====== DATA SUPPLIED

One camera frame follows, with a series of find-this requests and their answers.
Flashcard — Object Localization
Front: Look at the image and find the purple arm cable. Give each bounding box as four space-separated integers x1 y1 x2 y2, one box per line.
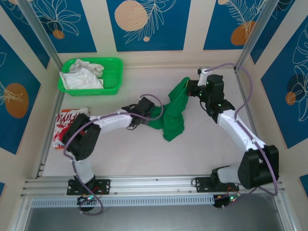
205 63 280 210
63 93 165 216

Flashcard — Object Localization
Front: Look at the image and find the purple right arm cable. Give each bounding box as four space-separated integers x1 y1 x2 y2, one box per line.
205 63 280 210

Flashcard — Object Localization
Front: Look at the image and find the aluminium frame post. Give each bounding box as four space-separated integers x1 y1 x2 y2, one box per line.
234 0 282 73
17 0 64 71

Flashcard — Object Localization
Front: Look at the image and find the red and white printed t-shirt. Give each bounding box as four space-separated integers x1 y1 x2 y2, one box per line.
52 107 91 150

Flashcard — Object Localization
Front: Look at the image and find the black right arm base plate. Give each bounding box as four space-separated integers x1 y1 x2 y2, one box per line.
193 176 239 193

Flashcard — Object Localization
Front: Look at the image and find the green plastic basket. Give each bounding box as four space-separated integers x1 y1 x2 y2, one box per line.
57 57 124 97

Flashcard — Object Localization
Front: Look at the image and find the green t-shirt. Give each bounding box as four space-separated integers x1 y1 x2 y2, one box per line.
147 77 191 142

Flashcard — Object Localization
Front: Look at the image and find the grey slotted cable duct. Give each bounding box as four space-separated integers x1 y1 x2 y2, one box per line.
30 195 215 208

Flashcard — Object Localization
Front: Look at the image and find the aluminium frame rail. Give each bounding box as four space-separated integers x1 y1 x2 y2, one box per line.
20 175 286 197

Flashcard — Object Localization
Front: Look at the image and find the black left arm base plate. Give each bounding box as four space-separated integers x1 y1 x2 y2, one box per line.
66 178 112 196

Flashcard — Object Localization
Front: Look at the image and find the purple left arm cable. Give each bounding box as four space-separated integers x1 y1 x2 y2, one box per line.
63 93 165 216

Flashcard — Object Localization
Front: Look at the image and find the crumpled white t-shirt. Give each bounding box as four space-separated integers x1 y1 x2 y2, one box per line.
59 68 104 90
68 58 105 78

============

#### INSTRUCTIONS TO FOLLOW
Copy exactly the lines that run from the one containing "Front: Look at the image and find the aluminium frame rail." to the last line of the listing, both included, and nothing more.

#### ANSWER TO THIS TASK
Front: Look at the image and find the aluminium frame rail. Give each bounding box as four space-separated integers x1 y1 x2 y2, one box per line.
20 175 286 197

Flashcard — Object Localization
Front: Look at the image and find the black left arm base plate. Give each bounding box as four space-separated integers x1 y1 x2 y2, one box per line.
66 178 112 196

Flashcard — Object Localization
Front: Look at the image and find the purple left arm cable. Give each bounding box as four space-separated integers x1 y1 x2 y2, one box per line.
63 93 165 216

Flashcard — Object Localization
Front: Look at the image and find the crumpled white t-shirt. Give each bounding box as four space-separated integers x1 y1 x2 y2, one box per line.
59 68 104 90
68 58 105 78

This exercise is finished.